**What you are asked to do**
The reply must consist of the complete listing, reproduced exactly, with no images included.

**Dataset extract**

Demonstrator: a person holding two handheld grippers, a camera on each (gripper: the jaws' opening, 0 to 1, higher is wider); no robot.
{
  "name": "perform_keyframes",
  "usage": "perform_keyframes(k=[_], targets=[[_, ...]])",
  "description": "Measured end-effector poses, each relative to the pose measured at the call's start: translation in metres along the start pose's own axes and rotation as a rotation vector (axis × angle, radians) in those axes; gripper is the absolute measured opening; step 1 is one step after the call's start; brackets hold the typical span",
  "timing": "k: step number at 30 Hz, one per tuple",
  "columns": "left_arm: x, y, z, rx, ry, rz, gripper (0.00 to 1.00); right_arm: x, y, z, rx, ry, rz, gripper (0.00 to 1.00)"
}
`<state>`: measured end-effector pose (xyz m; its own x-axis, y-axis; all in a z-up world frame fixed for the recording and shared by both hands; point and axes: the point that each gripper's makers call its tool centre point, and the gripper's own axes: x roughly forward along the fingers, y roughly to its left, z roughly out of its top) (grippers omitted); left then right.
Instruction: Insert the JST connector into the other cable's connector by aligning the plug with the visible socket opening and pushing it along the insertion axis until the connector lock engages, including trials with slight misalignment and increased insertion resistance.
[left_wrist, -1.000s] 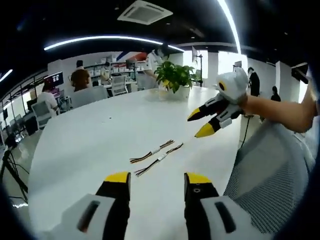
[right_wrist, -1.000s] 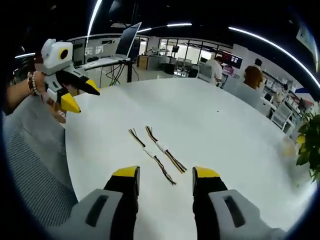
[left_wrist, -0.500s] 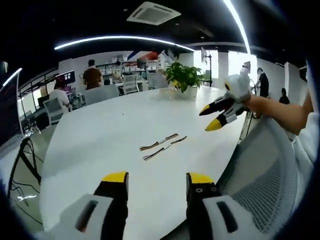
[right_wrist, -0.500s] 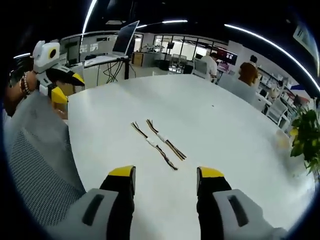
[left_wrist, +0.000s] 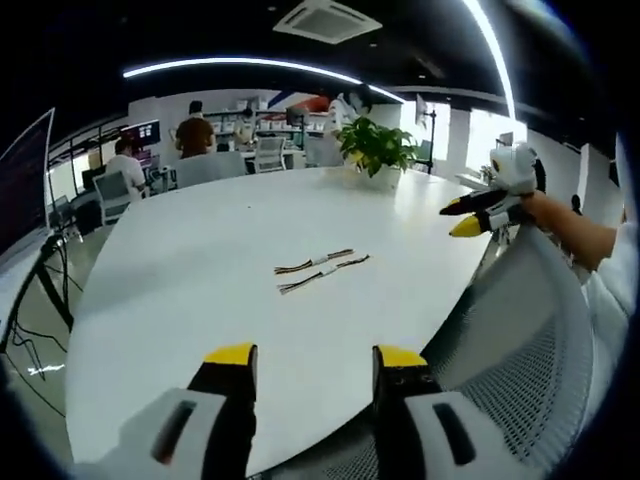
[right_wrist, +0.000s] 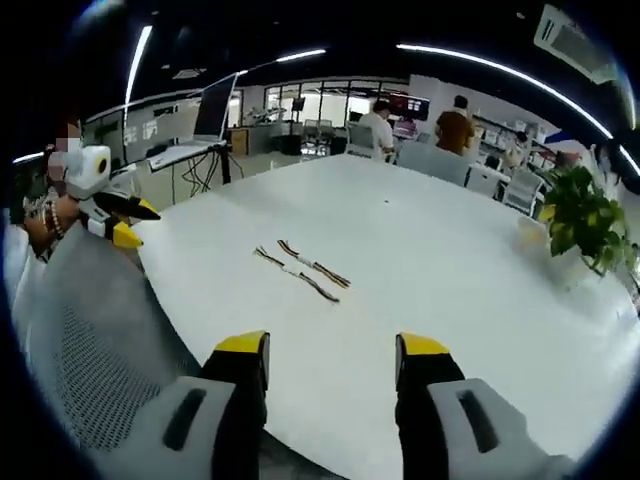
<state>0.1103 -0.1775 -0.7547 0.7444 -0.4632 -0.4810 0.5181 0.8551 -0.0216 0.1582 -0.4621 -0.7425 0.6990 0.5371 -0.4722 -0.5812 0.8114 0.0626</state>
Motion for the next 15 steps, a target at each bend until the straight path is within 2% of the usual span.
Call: perform_keyframes(k=[2,3,4,7,9,11,13,15], targets=[[0.002,0.000,-0.003,0.004,0.009,-0.002,0.41,-0.003,-0.001,0.004,0.116,-0.071,-0.003,0.52],[0.003,0.001,-0.008,-0.006,0.034,0.004,0.41,-0.005,-0.003,0.002,0.174,-0.089,-0.016,0.52],[0.003,0.001,-0.009,-0.015,0.039,0.007,0.41,-0.005,-0.004,-0.001,0.186,-0.092,-0.029,0.52],[0.002,0.001,-0.006,-0.045,0.005,-0.009,0.41,-0.002,-0.005,-0.010,0.167,-0.072,-0.037,0.50],[0.004,0.000,-0.009,-0.071,0.013,-0.020,0.43,-0.001,-0.007,-0.013,0.191,-0.071,-0.044,0.49],[0.005,0.002,-0.010,-0.106,0.013,-0.016,0.51,0.000,-0.009,-0.013,0.226,-0.080,-0.045,0.51],[0.006,0.007,-0.006,-0.144,-0.027,0.004,0.64,0.002,-0.009,-0.016,0.233,-0.071,-0.033,0.53],[0.006,0.006,-0.005,-0.168,-0.045,-0.010,0.71,0.005,0.000,-0.024,0.239,-0.029,0.013,0.55]])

**Output for this exercise**
Demonstrator: a person holding two handheld grippers, a camera on each (gripper: the jaws' opening, 0 to 1, higher is wider); no robot.
{
  "name": "perform_keyframes",
  "usage": "perform_keyframes(k=[_], targets=[[_, ...]])",
  "description": "Measured end-effector poses, each relative to the pose measured at the call's start: translation in metres along the start pose's own axes and rotation as a rotation vector (axis × angle, radians) in those axes; gripper is the absolute measured opening; step 1 is one step after the call's start; brackets hold the typical span",
  "timing": "k: step number at 30 Hz, one per tuple",
  "columns": "left_arm: x, y, z, rx, ry, rz, gripper (0.00 to 1.00); right_arm: x, y, z, rx, ry, rz, gripper (0.00 to 1.00)"
}
`<state>`: measured end-effector pose (xyz m; its own x-axis, y-axis; all in a z-up world frame fixed for the recording and shared by both hands; point and axes: the point that each gripper's makers call its tool centre point, and the gripper's own axes: x roughly forward along the fingers, y roughly to its left, z roughly out of its top) (grippers omitted); left then right.
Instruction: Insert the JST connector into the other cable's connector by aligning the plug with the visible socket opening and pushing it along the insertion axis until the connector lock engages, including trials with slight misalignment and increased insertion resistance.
[left_wrist, -1.000s] 
[right_wrist, -1.000s] 
[left_wrist, -0.500s] 
[right_wrist, -0.500s] 
[left_wrist, +0.000s] 
[right_wrist, +0.000s] 
<state>0.1103 -0.1775 -0.7547 0.7444 -0.4632 -0.4810 0.5181 0.8551 -0.0216 0.1582 -0.4621 -0.7425 0.6990 0.5371 -0.4722 -0.5812 0.8114 0.0626</state>
Motion for the next 15 steps, a target at each bend until the straight path is within 2% of the usual span.
Call: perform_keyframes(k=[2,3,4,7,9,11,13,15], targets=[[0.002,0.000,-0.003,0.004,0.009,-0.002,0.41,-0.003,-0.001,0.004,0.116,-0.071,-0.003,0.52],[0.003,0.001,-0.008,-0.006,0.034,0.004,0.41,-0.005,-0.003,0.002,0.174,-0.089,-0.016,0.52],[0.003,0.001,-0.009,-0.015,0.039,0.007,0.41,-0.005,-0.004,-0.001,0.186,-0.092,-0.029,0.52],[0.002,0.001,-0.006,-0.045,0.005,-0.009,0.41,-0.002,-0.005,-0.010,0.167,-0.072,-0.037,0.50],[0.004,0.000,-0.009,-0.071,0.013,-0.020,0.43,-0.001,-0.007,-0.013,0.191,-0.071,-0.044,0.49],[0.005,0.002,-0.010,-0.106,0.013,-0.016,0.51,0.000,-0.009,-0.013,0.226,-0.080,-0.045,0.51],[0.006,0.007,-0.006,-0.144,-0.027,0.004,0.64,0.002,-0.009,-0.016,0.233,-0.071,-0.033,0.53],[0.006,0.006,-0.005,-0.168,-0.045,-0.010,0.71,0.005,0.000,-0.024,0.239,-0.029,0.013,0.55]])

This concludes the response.